> What you have to do: The "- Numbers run" line through the end of the listing below is what to set down, word for word, and nothing else.

Segment Start: Source material

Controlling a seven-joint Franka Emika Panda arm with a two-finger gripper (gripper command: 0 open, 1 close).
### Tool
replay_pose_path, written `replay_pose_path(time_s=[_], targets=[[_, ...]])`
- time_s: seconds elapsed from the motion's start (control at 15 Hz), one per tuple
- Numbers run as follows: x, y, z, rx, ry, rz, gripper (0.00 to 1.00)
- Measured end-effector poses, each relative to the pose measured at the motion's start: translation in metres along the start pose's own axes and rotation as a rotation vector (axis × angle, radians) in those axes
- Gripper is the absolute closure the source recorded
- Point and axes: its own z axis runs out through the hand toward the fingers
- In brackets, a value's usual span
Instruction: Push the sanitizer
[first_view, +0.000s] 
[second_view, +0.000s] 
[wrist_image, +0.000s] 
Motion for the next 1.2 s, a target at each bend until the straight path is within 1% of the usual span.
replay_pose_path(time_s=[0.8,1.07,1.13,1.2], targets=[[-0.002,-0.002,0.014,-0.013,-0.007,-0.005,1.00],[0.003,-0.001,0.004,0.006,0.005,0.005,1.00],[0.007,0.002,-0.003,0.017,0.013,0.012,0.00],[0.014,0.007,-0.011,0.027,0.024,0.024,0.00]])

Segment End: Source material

> Result below:
- Numbers run as follows: x, y, z, rx, ry, rz, gripper (0.00 to 1.00)
- Measured end-effector poses, each relative to the pose measured at the motion's start: translation in metres along the start pose's own axes and rotation as a rotation vector (axis × angle, radians) in those axes
- Gripper is the absolute closure the source recorded
- Point and axes: its own z axis runs out through the hand toward the fingers
- In brackets, a value's usual span
Instruction: Push the sanitizer
[first_view, +0.000s] 
[second_view, +0.000s] 
[wrist_image, +0.000s] 
Motion for the next 1.2 s, a target at each bend until the straight path is within 1% of the usual span.
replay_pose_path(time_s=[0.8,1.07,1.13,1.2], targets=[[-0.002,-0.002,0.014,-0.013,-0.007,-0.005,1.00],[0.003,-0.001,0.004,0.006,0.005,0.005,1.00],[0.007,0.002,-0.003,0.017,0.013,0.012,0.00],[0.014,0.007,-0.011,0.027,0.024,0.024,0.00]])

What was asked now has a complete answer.